Why SETI?

“Space is big—really big,” said Douglas Adams. It is so mind-bogglingly huge that we poor little humans are actually incapable of grasping its size. To demonstrate this, I want you to take a minute out of your busy life to look at this relatively recent video from the Sloan Digital Sky Survey. But before you go… There are three important points about it that you ought to understand before you see it.

  • First: Each one of those points of light you see is a galaxy— not an individual star—not even a solar system—but an entire galaxy with between 100 billion and half a trillion stars. Travelling at the speed of light it would take you 30,000-60,000 years to cross from one side to the other of each individual dot.
  • Second: This is not the entire universe. What is shown is an accurate depiction of the nearest 400,000 galaxies to our own. Our current understanding of the universe places the number of galaxies on the order of 100 billion galaxies.
  • Third: we have every reason to believe that this map is accurate but it is small compared to the total; in fact this represents only 1/250000th of the Universe. According to our current understanding that means there are 70 sextillion stars in the Universe, and that can be written as 7 x 1022, or 70,000,000,000,000,000,000,000 stars.

With that in mind, now click on that link above and go and look at quarter millionth of the Universe. I’ll be waiting here for you once you have had your mind blown.
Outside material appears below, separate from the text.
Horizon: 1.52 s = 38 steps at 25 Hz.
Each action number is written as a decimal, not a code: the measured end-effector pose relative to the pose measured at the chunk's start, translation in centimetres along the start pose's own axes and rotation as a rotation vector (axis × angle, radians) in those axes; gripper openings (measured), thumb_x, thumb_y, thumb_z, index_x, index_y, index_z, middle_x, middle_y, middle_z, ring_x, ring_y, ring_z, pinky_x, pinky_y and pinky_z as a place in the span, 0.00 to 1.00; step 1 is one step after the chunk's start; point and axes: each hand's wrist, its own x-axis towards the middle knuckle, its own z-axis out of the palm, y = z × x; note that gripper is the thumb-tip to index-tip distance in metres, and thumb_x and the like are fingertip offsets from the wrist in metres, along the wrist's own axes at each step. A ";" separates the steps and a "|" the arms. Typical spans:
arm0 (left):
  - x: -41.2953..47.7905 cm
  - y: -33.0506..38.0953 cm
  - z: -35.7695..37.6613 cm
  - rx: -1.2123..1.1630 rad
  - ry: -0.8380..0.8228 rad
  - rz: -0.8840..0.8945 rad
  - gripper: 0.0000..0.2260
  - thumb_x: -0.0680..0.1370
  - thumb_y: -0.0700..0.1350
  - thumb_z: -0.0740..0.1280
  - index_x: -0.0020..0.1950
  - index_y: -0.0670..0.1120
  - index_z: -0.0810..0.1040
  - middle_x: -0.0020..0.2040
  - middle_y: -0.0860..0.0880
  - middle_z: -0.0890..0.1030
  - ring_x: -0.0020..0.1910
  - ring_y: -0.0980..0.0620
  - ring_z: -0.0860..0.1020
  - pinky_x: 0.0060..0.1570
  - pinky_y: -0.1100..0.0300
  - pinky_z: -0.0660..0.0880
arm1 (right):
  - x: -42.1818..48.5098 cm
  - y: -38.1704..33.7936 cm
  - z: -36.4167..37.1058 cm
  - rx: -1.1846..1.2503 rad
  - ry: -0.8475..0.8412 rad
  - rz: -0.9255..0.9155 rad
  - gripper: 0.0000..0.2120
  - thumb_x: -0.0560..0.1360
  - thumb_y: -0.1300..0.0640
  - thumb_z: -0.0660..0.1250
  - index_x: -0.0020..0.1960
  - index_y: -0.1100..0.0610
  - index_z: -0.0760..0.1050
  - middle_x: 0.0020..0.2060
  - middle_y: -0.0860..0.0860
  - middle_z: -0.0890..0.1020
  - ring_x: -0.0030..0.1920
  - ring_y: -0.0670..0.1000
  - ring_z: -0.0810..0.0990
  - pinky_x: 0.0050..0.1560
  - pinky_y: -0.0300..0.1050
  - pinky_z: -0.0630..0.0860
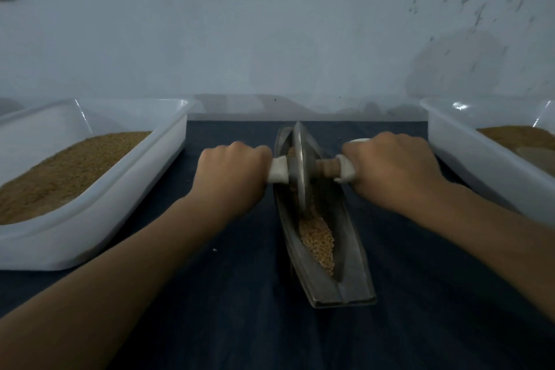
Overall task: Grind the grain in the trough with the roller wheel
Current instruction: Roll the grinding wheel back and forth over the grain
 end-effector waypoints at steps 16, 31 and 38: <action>0.3 0.3 -1.9 0.065 -0.077 -0.007 0.06 0.73 0.48 0.69 0.41 0.52 0.72 0.31 0.53 0.60 0.27 0.51 0.64 0.28 0.58 0.57 | -1.7 1.1 1.4 0.112 0.123 0.028 0.17 0.70 0.50 0.74 0.35 0.49 0.66 0.27 0.43 0.61 0.25 0.47 0.59 0.28 0.38 0.53; -1.5 0.3 -1.8 -0.007 -0.082 -0.072 0.12 0.73 0.50 0.70 0.37 0.54 0.66 0.30 0.54 0.62 0.25 0.53 0.58 0.27 0.60 0.54 | -1.4 0.1 0.0 -0.030 0.076 0.048 0.17 0.71 0.49 0.72 0.35 0.50 0.64 0.26 0.43 0.63 0.24 0.47 0.60 0.29 0.37 0.51; 0.6 0.8 -1.6 0.064 -0.094 -0.065 0.06 0.71 0.46 0.71 0.39 0.50 0.74 0.29 0.51 0.60 0.25 0.51 0.55 0.27 0.60 0.54 | -1.0 -0.1 1.4 0.039 0.100 0.150 0.11 0.73 0.51 0.67 0.37 0.52 0.67 0.28 0.46 0.67 0.29 0.55 0.67 0.30 0.39 0.55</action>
Silence. Perfect. No sweeping violins, crying guitars, or thudding electronica—just silence so you can appreciate the sheer scope. As Deforest Kelly once observed, in all that vastness, there is still only one of each of us. But out there, amongst all those stars and their attendant planets, it is literally impossible that there are not millions and millions of other living beings.

Even with our seven billion fellow humans on this little speck of dust, it is still possible to gaze longingly at the stars and wish for a friend. Wolves cry out over vast territories to communicate with others. Whales speak to each other over transoceanic distances. We had no problem speaking to fellow humans over 400,000 kilometers away on the Moon.

It’s certainly not difficult to imagine that an ancient and advanced civilization could send a radio signal which could reach this far. That’s why we humans spend so much time down at the ol’ watering hole.

The Water Hole

Interactions in our upper atmosphere, and impingement by solar winds, generate a great deal of radio noise. Just about every galactic phenomenon is radio-noisy. So how do we pick out the interesting bits? To answer that we ask ourselves how would we send a signal and how we would expect one to be received.

While most other forms of electromagnetic radiation, like gamma rays, UV, infrared, and x-rays are absorbed and scattered by the interstellar medium, radio waves cross the abyss relatively unimpeded. This is particularly so in the Water Hole, an area in the microwave frequency from 21 centimeters (1420 MHz) and upwards to 17.4 cm (1720 MHz). Hydrogen oscillates and emits at 21 cm, and when it combines with an oxygen atom, the hydroxyl (OH) molecule’s frequency is just a tiny bit shorter. If the hydroxyl molecule combines with another Hydrogen atom, it makes water (H2O) and resonates at four distinct frequencies within the range delimited by 1420 MHz to 1720 MHz, hence the name Water Hole.

SETI@Home does most of its work between 1418.75 and 1421.25 MHz, as discussed previously in this space. That is not merely because it is quiet in this area (relatively speaking) but because, as far as we know, water is essential for all life processes (as we understand them) and other “people” out there in the galaxy will probably recognize this as well.

SETI@Home is a distributed computing project. By clicking the link above you can download a screen saver which will grab a segment of the data collected by the Arecibo telescope in Puerto Rico, and whenever your computer is not busy, the programme will “borrow” your idle/wasted CPU-cycles and search for intelligent extraterrestrial civilizations.

The result

There is so much information to analyze, especially since the telescope gathers 35 GB of new scans every day. Each 340 kB segment requires 30 to 50 hours of analysis, including trillions of operations. You can do your part in one of the most important quests mankind has ever undertaken.

You might be the lucky one who grabs the segment that finally identifies the first intelligent signal from another race. Your name would go down in history as a co-discoverer! It’s worth a shot!